WORK TASK: Write back every record verbatim.
━━━━━ INPUT MATERIAL
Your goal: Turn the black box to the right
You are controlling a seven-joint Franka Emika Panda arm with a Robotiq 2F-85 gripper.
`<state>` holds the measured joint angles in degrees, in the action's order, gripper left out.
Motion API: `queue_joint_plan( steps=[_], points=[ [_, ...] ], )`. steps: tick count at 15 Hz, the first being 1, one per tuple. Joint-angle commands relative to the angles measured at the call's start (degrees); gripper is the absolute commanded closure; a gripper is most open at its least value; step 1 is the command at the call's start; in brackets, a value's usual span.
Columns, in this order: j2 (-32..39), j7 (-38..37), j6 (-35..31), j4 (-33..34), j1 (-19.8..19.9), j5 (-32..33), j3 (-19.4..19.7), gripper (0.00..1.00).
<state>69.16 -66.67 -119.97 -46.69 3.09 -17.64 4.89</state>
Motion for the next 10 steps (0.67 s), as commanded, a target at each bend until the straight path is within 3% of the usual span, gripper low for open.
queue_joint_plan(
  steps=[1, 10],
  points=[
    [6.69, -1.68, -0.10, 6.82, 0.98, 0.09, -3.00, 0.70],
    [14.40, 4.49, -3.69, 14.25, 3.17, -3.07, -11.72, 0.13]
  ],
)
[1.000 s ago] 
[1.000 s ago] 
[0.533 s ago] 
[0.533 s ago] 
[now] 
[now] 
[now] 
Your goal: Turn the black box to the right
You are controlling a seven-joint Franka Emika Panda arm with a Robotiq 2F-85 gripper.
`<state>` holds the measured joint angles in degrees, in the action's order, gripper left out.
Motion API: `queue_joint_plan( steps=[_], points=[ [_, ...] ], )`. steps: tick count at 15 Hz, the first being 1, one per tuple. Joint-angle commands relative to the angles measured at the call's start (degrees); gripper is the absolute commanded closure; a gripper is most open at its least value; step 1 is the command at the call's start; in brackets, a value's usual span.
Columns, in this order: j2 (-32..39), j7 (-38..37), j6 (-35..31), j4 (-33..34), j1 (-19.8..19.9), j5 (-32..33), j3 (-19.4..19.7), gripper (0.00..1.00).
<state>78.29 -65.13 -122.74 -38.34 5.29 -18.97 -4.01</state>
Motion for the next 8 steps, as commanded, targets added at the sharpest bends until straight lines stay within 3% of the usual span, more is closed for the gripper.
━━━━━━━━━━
WRITTEN REPLY:
Your goal: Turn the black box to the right
You are controlling a seven-joint Franka Emika Panda arm with a Robotiq 2F-85 gripper.
`<state>` holds the measured joint angles in degrees, in the action's order, gripper left out.
Motion API: `queue_joint_plan( steps=[_], points=[ [_, ...] ], )`. steps: tick count at 15 Hz, the first being 1, one per tuple. Joint-angle commands relative to the angles measured at the call's start (degrees); gripper is the absolute commanded closure; a gripper is most open at its least value; step 1 is the command at the call's start; in brackets, a value's usual span.
Columns, in this order: j2 (-32..39), j7 (-38..37), j6 (-35..31), j4 (-33..34), j1 (-19.8..19.9), j5 (-32..33), j3 (-19.4..19.7), gripper (0.00..1.00).
<state>69.16 -66.67 -119.97 -46.69 3.09 -17.64 4.89</state>
Motion for the next 10 steps (0.67 s), as commanded, a target at each bend until the straight path is within 3% of the usual span, gripper low for open.
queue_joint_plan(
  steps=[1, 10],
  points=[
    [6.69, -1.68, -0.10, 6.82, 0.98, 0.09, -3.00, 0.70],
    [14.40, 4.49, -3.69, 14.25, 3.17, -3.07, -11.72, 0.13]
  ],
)
[1.000 s ago] 
[1.000 s ago] 
[0.533 s ago] 
[0.533 s ago] 
[now] 
[now] 
[now] 
Your goal: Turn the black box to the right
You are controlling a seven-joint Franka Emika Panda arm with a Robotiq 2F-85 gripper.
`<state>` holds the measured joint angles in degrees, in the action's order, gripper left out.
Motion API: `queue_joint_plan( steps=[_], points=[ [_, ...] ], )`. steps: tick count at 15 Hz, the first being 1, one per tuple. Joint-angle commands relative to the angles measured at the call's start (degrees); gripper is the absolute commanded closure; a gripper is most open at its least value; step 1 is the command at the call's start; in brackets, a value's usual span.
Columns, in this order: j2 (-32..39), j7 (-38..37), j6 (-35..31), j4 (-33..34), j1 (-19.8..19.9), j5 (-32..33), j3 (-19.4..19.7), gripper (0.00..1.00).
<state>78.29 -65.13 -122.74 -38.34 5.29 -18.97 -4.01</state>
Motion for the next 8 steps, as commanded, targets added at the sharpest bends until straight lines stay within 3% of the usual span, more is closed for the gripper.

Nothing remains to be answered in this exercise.